Tribal Freak-Out
Another interesting insight from the Cosmides lecture, which I forgot to mention. We evolved in social groups of about two-hundred at the absolute maximum. If you live in an urban area, or even a fair sized town, you probably see more human beings in a day than our tribal ancestors did in their entire lives. As an average guy or gal in 10,000 B.C.E., if you heard that four or five people had died of a certain illness, or had some other unpleasant fate befall them, the appropriate thing to infer was that there was about a three to five percent chance of being harmed in the same way. We have evolved to report bad news quickly (journalists have a saying they use when deciding what goes on the front page of the paper: “If it bleeds, it leads”) and, no less importantly, to make pretty automatic probability inferences from that news.

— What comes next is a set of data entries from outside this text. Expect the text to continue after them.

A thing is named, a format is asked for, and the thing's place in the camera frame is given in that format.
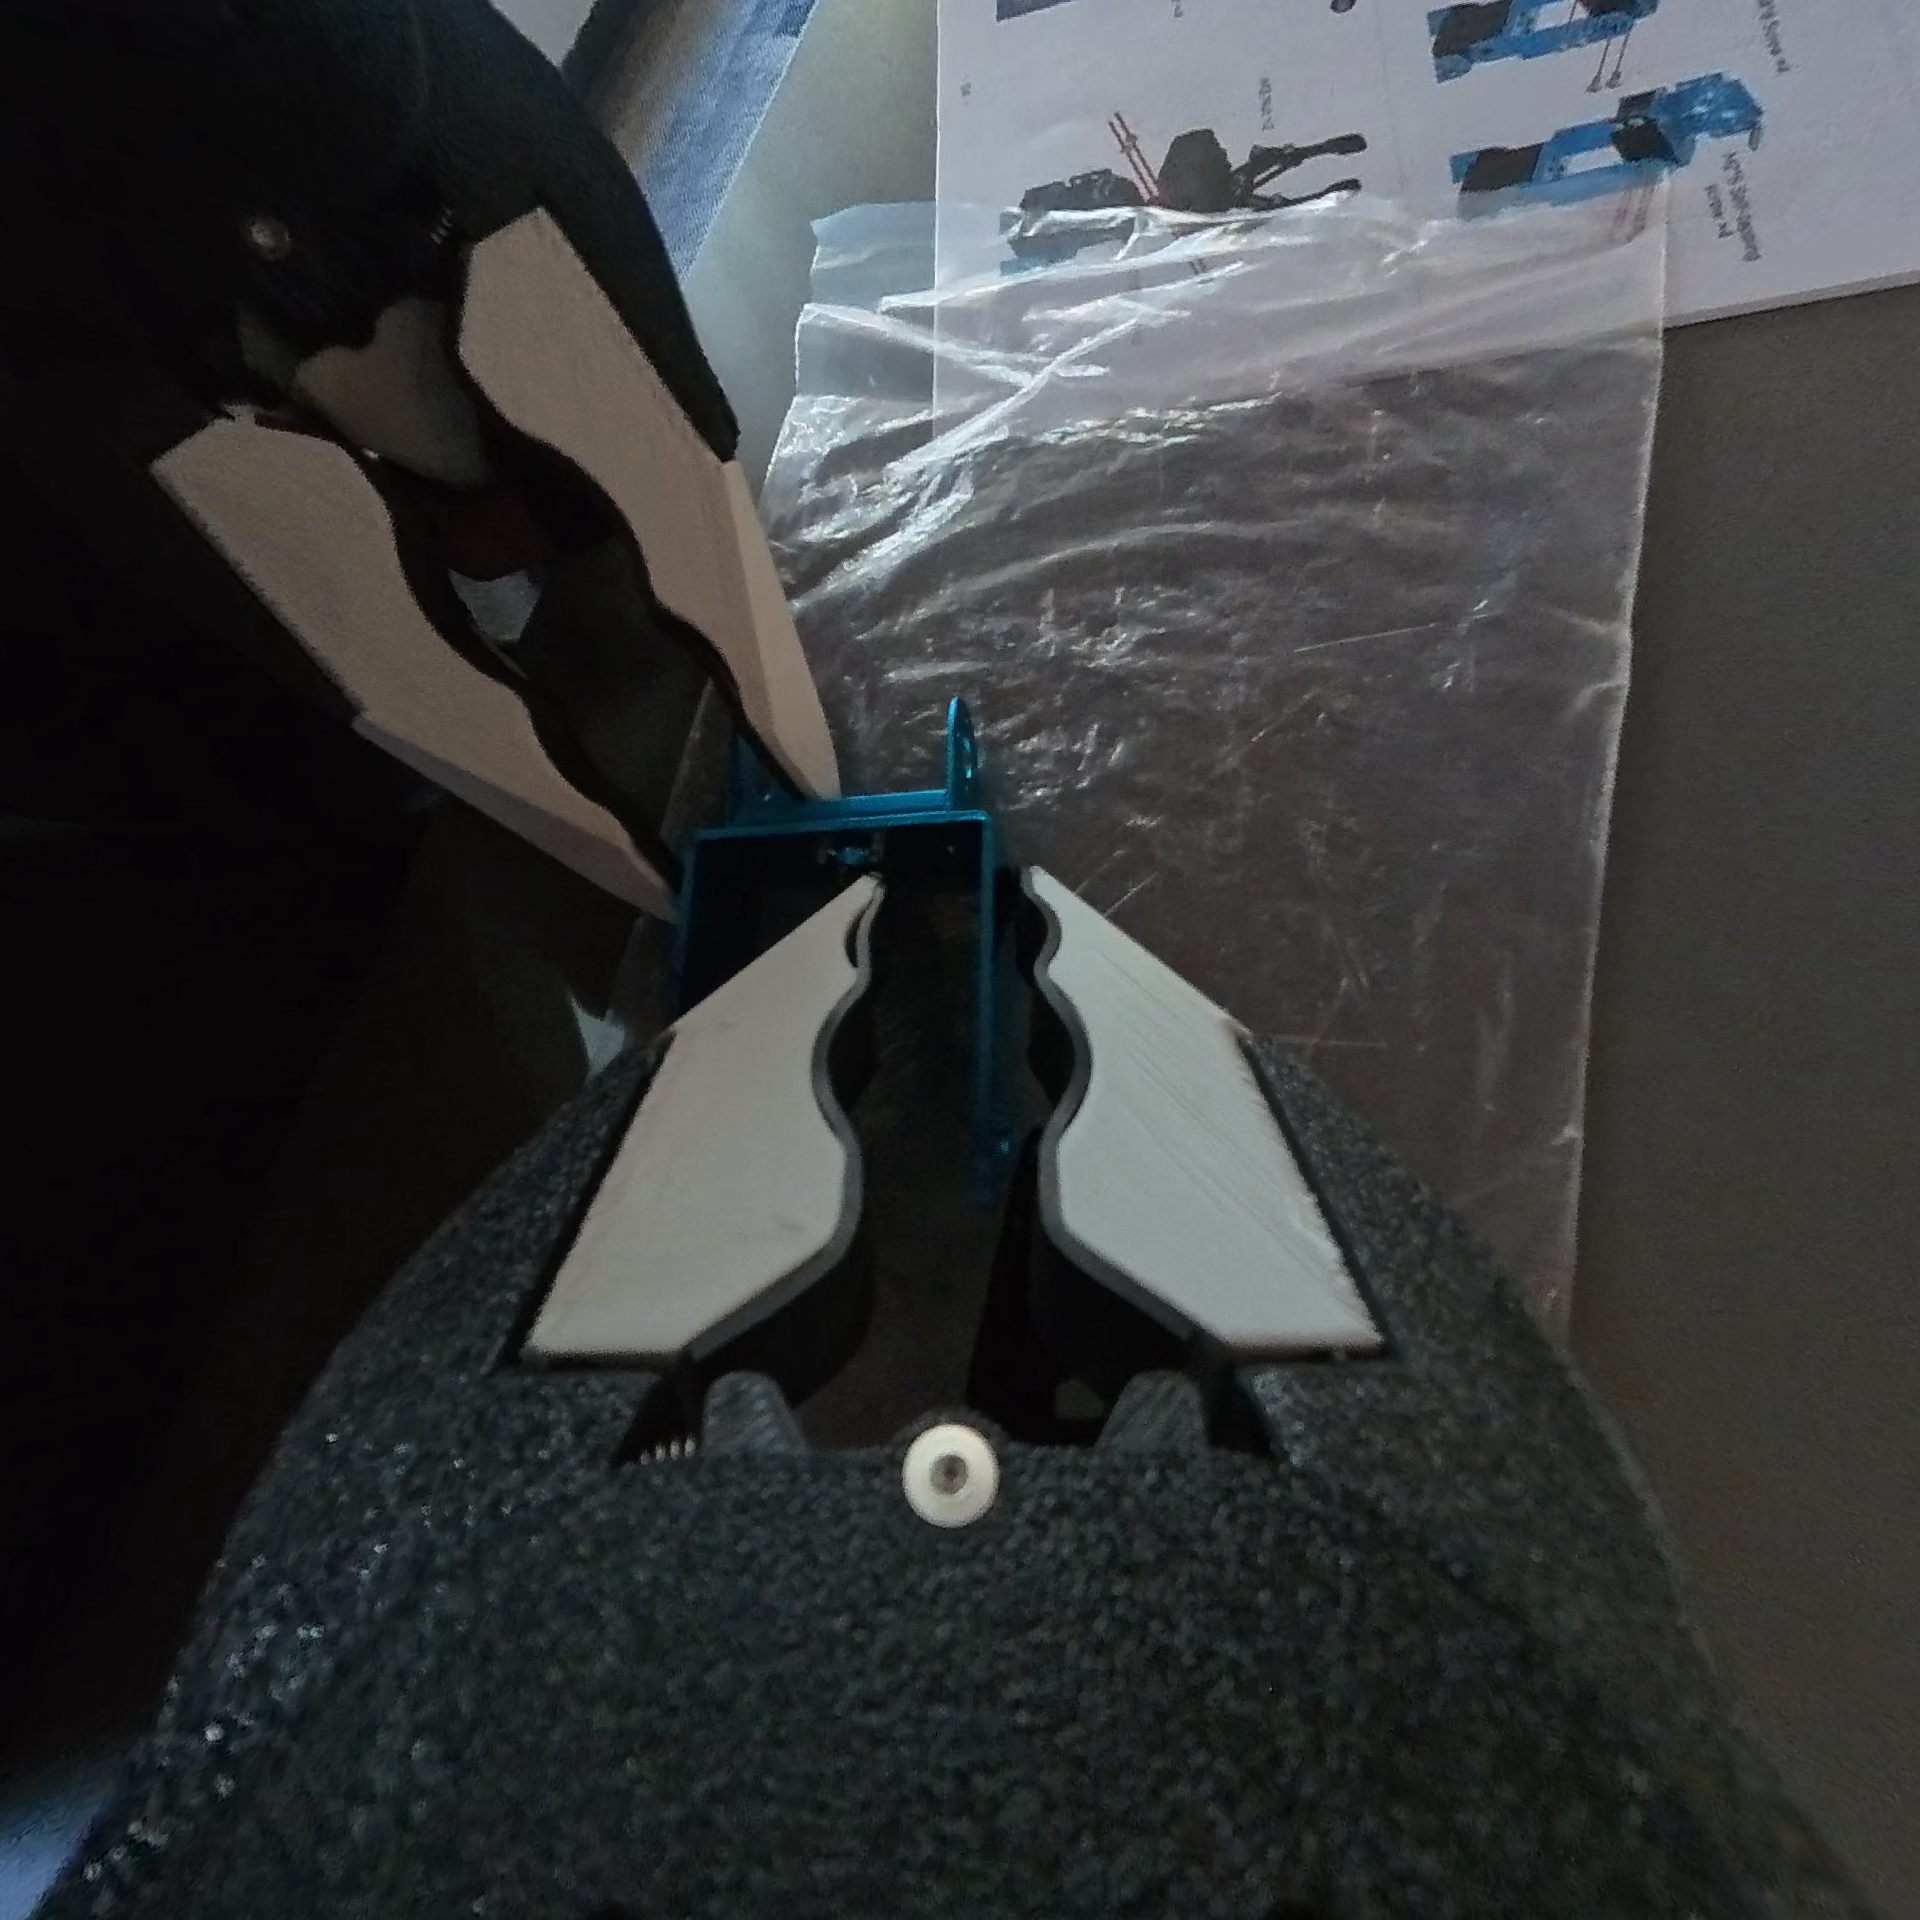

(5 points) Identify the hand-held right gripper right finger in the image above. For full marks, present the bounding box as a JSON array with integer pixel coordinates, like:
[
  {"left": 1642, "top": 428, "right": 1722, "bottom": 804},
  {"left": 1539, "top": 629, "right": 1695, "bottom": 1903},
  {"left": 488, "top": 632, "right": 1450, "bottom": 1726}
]
[{"left": 1020, "top": 864, "right": 1393, "bottom": 1356}]

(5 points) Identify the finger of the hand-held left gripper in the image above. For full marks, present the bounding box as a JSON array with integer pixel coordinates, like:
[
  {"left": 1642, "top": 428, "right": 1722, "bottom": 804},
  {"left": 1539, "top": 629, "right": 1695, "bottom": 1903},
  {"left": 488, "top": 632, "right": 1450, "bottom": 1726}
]
[
  {"left": 455, "top": 208, "right": 841, "bottom": 800},
  {"left": 152, "top": 406, "right": 683, "bottom": 920}
]

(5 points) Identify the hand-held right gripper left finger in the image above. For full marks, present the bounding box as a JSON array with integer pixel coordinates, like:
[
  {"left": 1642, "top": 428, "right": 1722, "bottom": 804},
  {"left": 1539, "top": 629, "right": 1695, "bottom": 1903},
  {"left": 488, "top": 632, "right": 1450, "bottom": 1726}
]
[{"left": 525, "top": 872, "right": 887, "bottom": 1370}]

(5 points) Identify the blue metal bracket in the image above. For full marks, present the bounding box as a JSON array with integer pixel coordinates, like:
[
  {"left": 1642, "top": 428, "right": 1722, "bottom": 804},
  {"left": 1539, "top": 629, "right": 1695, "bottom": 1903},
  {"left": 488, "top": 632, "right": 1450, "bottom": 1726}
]
[{"left": 667, "top": 696, "right": 1056, "bottom": 1221}]

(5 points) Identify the clear plastic bag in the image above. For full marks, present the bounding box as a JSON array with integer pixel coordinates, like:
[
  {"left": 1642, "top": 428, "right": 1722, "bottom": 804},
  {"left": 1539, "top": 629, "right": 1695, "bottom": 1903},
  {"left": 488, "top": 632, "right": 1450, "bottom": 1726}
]
[{"left": 749, "top": 195, "right": 1674, "bottom": 1354}]

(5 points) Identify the person's left hand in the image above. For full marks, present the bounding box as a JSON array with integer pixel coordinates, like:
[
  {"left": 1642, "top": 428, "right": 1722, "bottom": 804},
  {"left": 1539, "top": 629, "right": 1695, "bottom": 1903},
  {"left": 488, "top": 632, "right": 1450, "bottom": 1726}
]
[{"left": 417, "top": 478, "right": 570, "bottom": 584}]

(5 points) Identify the white assembly instruction booklet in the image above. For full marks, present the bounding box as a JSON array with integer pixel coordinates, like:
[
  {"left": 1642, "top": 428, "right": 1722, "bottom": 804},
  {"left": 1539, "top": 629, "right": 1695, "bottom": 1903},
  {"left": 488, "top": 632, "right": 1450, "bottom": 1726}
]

That was all well and good for hunter-gatherer societies. In a densely populated and highly interconnected society like our own, however — in the sort of “extended order” that Hayek talked about — that instinct is utterly misleading. Now, John Stossel and lots of others have pointed out that we have a lot of deeply paranoid laws out there: we run to government to protect us from relatively minor risks. Are people just becoming increasingly cowardly? I doubt it. Instead, I think it’s that as news travels faster, and as people become more plugged in to media, our now maladaptive instincts tell us that the world must be becoming a riskier and riskier place. We live in the global village, but our brains are still made for the tribe.